Relatively prime numbers have GCD equal to 1

Two or more integers are relatively prime, or coprime, when their greatest common divisor is 1. The numbers themselves do not have to be prime. For example, 8 and 15 are not both prime, but they are coprime because they share no common divisor greater than 1.

This calculator computes the overall GCD of the positive integers you enter. If the GCD is 1, the overall verdict is relatively prime. If the GCD is greater than 1, the numbers are not relatively prime.

The GCD is the test for coprimality

The greatest common divisor is the largest positive integer that divides all selected numbers. In a coprimality check, the key question is whether this value is exactly 1.

Example

For 8 and 15, GCD(8, 15) = 1, so the numbers are coprime. For 12 and 18, GCD(12, 18) = 6, so they are not coprime.

The computation is based on Euclidean GCD logic for integers. This page does not promise prime factorization or individual primality testing.

Overall coprimality and pairwise coprimality are different

When you enter more than two numbers, the overall GCD checks whether all numbers share a common divisor greater than 1. That does not always mean every pair of numbers is coprime.

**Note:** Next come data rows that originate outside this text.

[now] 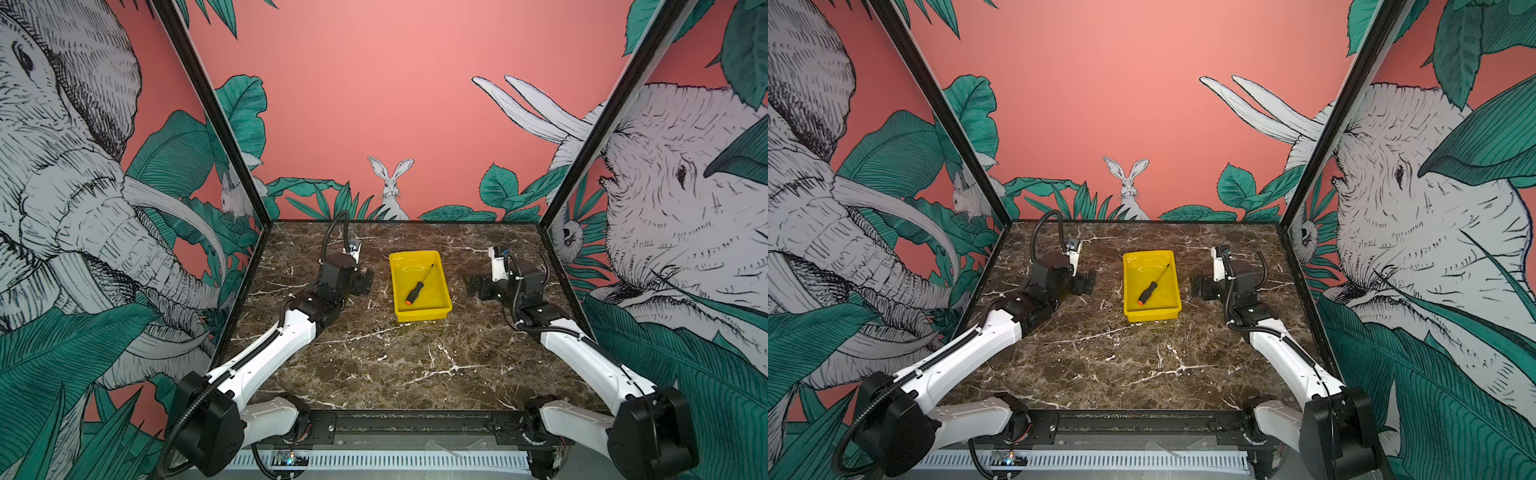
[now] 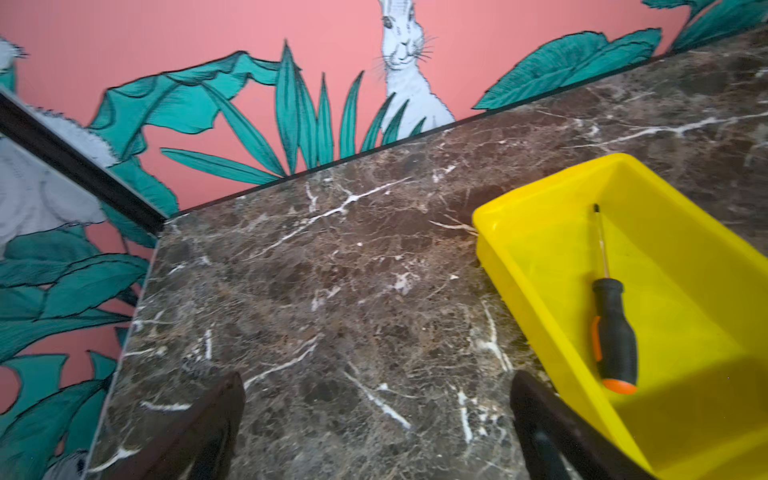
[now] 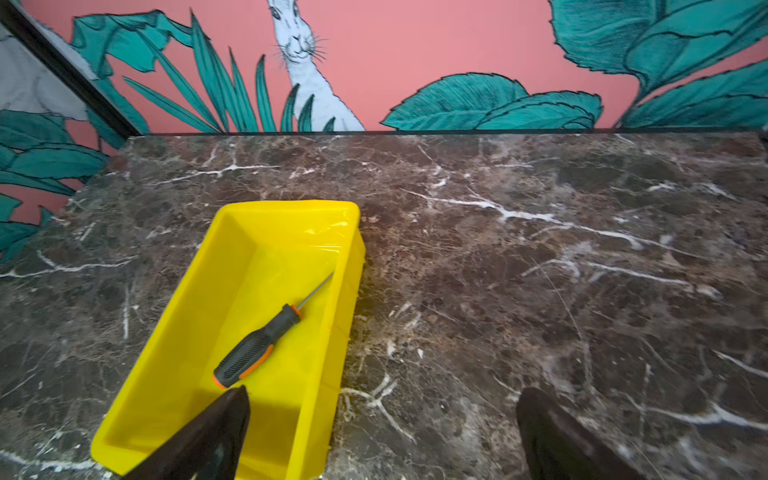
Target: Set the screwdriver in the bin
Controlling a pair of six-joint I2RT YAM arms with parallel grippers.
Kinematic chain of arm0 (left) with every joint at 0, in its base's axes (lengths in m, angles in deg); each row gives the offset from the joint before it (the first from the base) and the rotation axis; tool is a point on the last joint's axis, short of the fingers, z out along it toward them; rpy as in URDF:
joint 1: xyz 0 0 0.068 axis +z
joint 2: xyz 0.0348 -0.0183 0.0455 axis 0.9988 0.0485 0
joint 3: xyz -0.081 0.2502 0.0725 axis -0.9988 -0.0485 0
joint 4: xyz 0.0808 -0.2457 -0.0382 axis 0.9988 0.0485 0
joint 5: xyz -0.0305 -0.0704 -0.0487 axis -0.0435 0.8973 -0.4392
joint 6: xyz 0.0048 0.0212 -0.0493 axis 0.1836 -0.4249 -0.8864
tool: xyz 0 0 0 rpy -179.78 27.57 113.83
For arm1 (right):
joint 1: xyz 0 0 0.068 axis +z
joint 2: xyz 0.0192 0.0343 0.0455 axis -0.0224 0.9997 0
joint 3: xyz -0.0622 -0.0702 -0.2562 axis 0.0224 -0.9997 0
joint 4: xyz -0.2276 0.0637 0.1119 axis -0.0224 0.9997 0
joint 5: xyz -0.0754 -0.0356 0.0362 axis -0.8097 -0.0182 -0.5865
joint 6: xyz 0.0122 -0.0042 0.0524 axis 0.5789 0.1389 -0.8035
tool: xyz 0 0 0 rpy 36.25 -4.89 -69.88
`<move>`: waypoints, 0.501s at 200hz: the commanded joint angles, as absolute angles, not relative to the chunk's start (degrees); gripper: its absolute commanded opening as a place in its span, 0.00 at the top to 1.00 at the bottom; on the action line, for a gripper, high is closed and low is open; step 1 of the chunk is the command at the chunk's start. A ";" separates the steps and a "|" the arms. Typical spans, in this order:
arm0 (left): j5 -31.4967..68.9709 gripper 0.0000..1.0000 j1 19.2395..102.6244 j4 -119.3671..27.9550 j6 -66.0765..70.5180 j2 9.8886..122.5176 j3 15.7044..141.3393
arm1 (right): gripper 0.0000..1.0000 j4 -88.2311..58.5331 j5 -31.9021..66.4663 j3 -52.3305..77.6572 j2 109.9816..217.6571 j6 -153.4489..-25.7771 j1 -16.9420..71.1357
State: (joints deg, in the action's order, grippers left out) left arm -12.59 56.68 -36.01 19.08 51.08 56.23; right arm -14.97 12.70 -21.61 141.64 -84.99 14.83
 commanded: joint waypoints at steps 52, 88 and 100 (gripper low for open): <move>-15.93 0.00 63.20 -41.49 22.92 43.36 49.40 | 0.01 -5.03 -3.94 -16.31 136.93 -84.56 14.97; -15.44 0.00 68.07 -47.38 23.14 40.34 43.97 | 0.01 -10.93 -13.74 -19.24 133.68 -82.13 14.98; -14.85 0.00 69.22 -51.24 25.59 39.45 41.36 | 0.01 -13.77 -13.69 -21.13 132.59 -79.04 15.02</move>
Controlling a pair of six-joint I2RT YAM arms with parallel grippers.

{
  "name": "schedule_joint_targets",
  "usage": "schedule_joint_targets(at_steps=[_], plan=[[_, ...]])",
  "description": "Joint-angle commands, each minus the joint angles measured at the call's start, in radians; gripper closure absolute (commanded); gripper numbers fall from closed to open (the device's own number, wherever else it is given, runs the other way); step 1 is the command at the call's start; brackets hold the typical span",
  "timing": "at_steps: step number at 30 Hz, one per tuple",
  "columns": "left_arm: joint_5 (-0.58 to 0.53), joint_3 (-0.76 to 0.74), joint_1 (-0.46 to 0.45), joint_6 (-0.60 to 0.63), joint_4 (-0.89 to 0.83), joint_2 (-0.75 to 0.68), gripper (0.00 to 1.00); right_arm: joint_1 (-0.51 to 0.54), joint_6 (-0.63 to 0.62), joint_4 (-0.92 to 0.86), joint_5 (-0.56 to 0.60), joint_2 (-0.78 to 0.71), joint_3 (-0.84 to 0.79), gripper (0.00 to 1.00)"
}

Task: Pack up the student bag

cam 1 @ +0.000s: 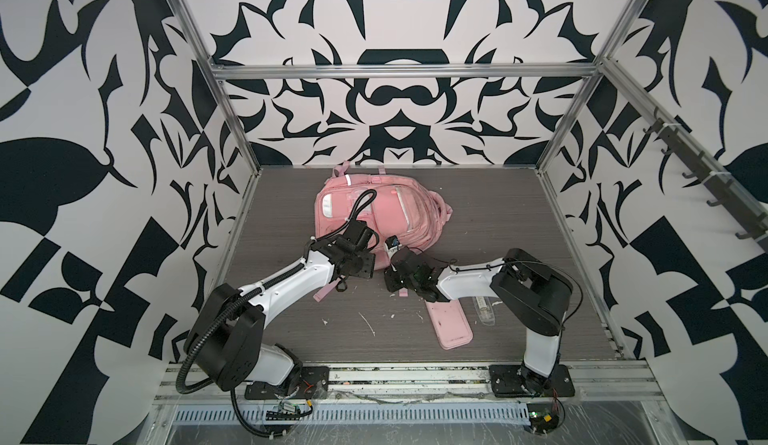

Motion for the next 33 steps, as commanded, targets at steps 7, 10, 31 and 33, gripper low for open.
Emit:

Overall GCD can be 1 while some pairs are not coprime

For 6, 10, and 15, the overall GCD is 1. However, 6 and 10 share 2, and 10 and 15 share 5. The pairwise table is useful because it reveals these pair-level relationships.

If every pair has GCD 1, the numbers are pairwise coprime. Pairwise coprimality is a stronger condition than simply having overall GCD equal to 1.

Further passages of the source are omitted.